The concern for quality


Geoffrey D.Doherty


THE QUALITY JUNGLE

There is nothing unusual about educationists having concerns for quality. This has been going on for a long time—certainly since Plato’s training programme for the Guardians in The Republic (vii). However, since the White Paper, Education and Training for the Twenty-first Century of 1991 there has been a massive burgeoning of interest in what some cynics these days refer to as the ‘quality business’. We now have a plethora of custodians of quality, all of whom are at least to some extent legitimated by the Education Reform Act of 1988, the Further and Higher Education Act of 1992 as well as the White Paper with its concerns for quality and accountability.
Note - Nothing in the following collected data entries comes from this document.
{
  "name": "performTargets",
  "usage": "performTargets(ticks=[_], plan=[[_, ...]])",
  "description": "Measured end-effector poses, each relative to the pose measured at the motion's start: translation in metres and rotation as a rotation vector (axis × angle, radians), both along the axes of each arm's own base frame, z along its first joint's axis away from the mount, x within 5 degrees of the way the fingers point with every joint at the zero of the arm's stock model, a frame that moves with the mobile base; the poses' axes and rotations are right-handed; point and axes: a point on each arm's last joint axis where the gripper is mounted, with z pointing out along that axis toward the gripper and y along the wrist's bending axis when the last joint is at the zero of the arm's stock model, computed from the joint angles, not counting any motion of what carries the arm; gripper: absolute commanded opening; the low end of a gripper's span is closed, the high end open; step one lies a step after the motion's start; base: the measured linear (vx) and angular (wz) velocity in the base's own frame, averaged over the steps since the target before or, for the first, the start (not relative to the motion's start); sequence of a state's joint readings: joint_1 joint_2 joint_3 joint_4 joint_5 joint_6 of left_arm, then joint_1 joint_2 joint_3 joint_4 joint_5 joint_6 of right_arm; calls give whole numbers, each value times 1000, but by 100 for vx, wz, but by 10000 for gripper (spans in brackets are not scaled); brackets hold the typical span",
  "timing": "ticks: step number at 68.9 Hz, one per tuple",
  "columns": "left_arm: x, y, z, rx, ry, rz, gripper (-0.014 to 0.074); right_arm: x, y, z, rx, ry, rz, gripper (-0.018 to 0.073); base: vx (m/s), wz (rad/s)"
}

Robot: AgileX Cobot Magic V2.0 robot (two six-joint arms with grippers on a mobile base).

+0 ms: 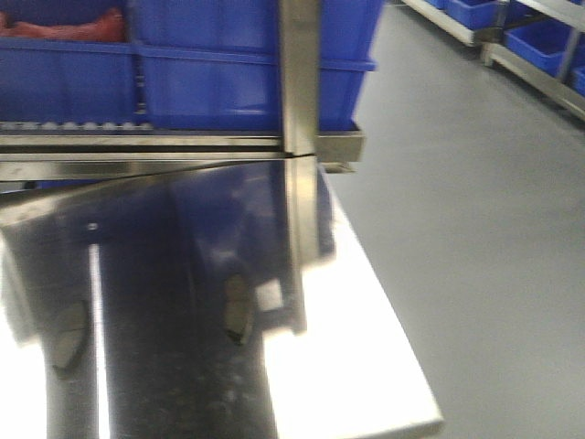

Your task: Move and align brake pads A on conveyor

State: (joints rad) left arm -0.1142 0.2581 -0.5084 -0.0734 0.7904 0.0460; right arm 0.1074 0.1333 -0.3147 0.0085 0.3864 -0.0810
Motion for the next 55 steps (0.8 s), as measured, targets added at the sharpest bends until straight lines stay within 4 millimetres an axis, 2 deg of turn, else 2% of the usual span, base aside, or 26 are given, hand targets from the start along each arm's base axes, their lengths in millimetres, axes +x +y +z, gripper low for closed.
performTargets(ticks=[24, 55], plan=[[0, 0, 0, 0, 0, 0, 443, 0, 0, 0, 0, 0, 0, 429, 12, 46], [0, 0, 0, 0, 0, 0, 443, 0, 0, 0, 0, 0, 0, 429, 3, 7]])
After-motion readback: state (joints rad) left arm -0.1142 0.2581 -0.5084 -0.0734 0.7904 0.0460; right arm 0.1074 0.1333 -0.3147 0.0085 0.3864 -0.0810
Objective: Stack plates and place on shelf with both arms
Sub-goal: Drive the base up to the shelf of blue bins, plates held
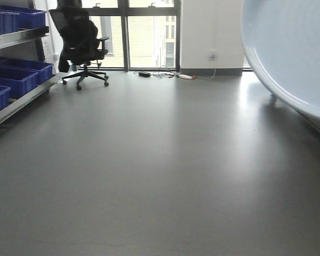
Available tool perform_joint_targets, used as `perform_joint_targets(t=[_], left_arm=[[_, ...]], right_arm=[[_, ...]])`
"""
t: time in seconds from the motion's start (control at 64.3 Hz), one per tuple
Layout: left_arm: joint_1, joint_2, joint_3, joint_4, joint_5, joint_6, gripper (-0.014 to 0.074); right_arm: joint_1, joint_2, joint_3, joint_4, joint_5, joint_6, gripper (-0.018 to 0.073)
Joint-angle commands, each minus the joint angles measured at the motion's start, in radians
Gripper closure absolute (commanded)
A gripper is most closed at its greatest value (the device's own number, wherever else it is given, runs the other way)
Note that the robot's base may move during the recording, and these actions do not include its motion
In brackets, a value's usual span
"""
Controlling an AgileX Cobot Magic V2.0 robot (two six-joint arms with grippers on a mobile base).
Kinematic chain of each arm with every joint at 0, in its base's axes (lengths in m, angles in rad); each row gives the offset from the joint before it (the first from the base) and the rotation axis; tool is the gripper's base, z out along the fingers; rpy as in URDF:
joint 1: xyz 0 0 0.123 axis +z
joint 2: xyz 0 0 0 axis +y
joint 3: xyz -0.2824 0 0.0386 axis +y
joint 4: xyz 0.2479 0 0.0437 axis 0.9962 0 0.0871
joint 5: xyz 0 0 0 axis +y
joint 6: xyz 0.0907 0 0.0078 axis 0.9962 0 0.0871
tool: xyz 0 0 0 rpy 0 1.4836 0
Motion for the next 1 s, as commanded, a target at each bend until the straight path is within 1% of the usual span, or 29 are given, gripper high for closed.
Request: perform_joint_targets(t=[0.0,0.98], left_arm=[[0.004,0.003,-0.028,-0.007,-0.083,-0.003,0.0514],[0.004,0.003,-0.028,-0.007,-0.083,-0.003,0.0514]], right_arm=[[0.000,0.005,-0.032,0.010,-0.095,-0.003,0.0510],[0.000,0.005,-0.032,0.010,-0.095,-0.003,0.0510]])
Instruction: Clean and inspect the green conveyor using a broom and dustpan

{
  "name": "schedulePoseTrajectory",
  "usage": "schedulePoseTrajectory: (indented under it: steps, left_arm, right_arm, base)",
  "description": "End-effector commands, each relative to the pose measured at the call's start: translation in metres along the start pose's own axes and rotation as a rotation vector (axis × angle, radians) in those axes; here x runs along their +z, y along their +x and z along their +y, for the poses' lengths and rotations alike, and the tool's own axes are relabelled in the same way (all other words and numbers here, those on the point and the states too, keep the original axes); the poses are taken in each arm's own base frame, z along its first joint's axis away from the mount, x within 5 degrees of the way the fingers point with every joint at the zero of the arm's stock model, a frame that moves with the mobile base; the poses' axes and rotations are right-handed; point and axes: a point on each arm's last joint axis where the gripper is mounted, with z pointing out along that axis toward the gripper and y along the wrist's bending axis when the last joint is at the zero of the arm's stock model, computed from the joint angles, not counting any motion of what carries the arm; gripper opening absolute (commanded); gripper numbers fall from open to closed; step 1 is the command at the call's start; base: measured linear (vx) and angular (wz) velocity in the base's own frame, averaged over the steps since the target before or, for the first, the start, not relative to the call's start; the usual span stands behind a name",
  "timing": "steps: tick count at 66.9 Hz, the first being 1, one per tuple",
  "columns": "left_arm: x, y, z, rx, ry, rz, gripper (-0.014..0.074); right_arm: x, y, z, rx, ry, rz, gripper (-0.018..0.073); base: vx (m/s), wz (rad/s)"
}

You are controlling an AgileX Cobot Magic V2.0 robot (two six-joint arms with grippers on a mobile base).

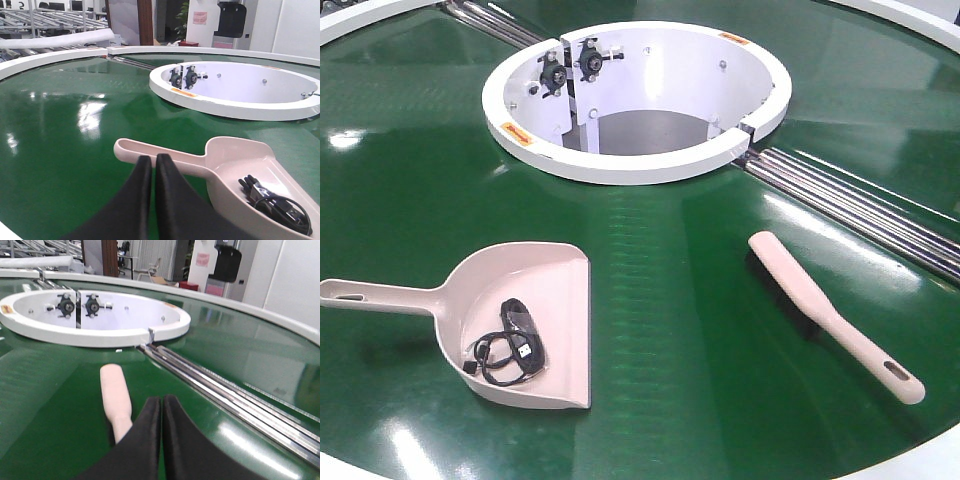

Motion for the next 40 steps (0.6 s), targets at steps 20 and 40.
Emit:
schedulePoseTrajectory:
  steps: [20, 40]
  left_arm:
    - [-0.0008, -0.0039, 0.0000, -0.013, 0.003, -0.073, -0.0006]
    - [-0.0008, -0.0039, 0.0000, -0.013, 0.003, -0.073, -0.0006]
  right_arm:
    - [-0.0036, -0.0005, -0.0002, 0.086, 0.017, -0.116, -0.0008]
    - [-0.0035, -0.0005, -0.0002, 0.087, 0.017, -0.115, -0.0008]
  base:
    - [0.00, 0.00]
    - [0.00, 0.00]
The latter, particularly, not only referred to levels of quality assurance: quality control, validation and examination, and external assessment, but also specifically mentioned quality systems—BS 5750 and Total Quality Management (TQM), of which more later
Merely to list some of the quality custodians in the United Kingdom makes daunting reading:
Higher Education Funding Council, England (HEFCE)
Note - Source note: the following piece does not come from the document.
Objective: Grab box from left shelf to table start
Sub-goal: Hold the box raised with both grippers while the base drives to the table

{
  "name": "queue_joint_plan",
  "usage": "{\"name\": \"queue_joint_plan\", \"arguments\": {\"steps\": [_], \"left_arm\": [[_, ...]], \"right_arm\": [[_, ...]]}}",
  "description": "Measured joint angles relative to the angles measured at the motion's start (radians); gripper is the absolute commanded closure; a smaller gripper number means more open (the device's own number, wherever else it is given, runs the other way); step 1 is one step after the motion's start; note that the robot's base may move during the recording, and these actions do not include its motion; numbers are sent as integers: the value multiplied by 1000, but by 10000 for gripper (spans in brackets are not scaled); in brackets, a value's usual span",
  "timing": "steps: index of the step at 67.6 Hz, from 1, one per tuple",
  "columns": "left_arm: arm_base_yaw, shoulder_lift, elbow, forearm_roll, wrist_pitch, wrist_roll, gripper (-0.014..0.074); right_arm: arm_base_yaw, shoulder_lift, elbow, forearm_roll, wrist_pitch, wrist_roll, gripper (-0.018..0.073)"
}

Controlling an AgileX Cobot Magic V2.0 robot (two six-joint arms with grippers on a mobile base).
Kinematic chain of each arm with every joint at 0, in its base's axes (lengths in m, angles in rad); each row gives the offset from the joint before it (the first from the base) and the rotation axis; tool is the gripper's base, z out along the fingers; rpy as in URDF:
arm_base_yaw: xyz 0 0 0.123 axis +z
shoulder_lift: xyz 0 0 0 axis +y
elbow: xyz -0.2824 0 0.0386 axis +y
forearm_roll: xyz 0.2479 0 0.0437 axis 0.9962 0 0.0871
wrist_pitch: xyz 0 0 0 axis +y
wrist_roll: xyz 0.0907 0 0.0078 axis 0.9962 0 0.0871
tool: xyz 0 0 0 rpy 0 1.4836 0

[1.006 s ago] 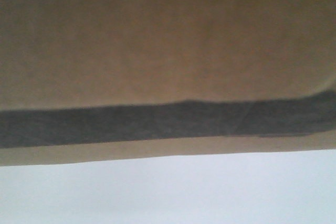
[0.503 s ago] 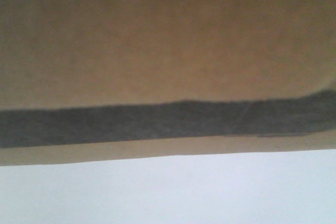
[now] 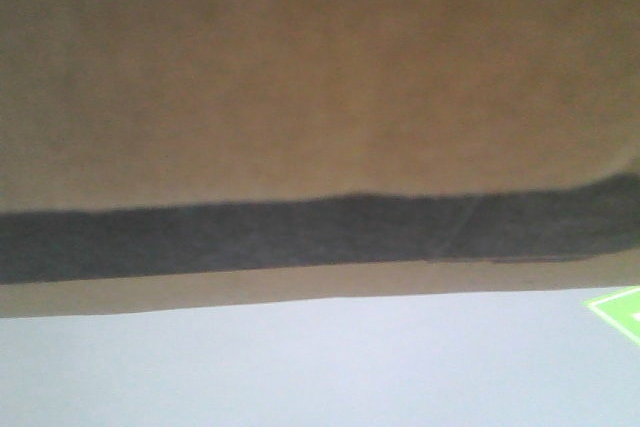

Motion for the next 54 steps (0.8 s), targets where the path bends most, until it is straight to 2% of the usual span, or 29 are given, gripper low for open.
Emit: {"name": "queue_joint_plan", "arguments": {"steps": [54], "left_arm": [[0,0,0,0,2,0,689]], "right_arm": [[0,0,0,2,0,0,501]]}}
Higher Education Funding Council, Wales (HEFCW)
National Council for Vocational Qualifications (NCVQ)
Scottish Vocational Education Council (SCOTVEC)
Higher Education Quality Council (HEQC)
Further Education Funding Council (FEFC)
Council for Accreditation of Teacher Education (CATE)
Her Majesty’s Inspectorate (HMI)
Local Education Authority Advisers Royal Society for the encouragement of Arts, Manufacturers and Commerce (RSA)
Business and Technician Education Council (BTEC) Schools Examination Advisory Council (SEAC)
City and Guilds (C & G)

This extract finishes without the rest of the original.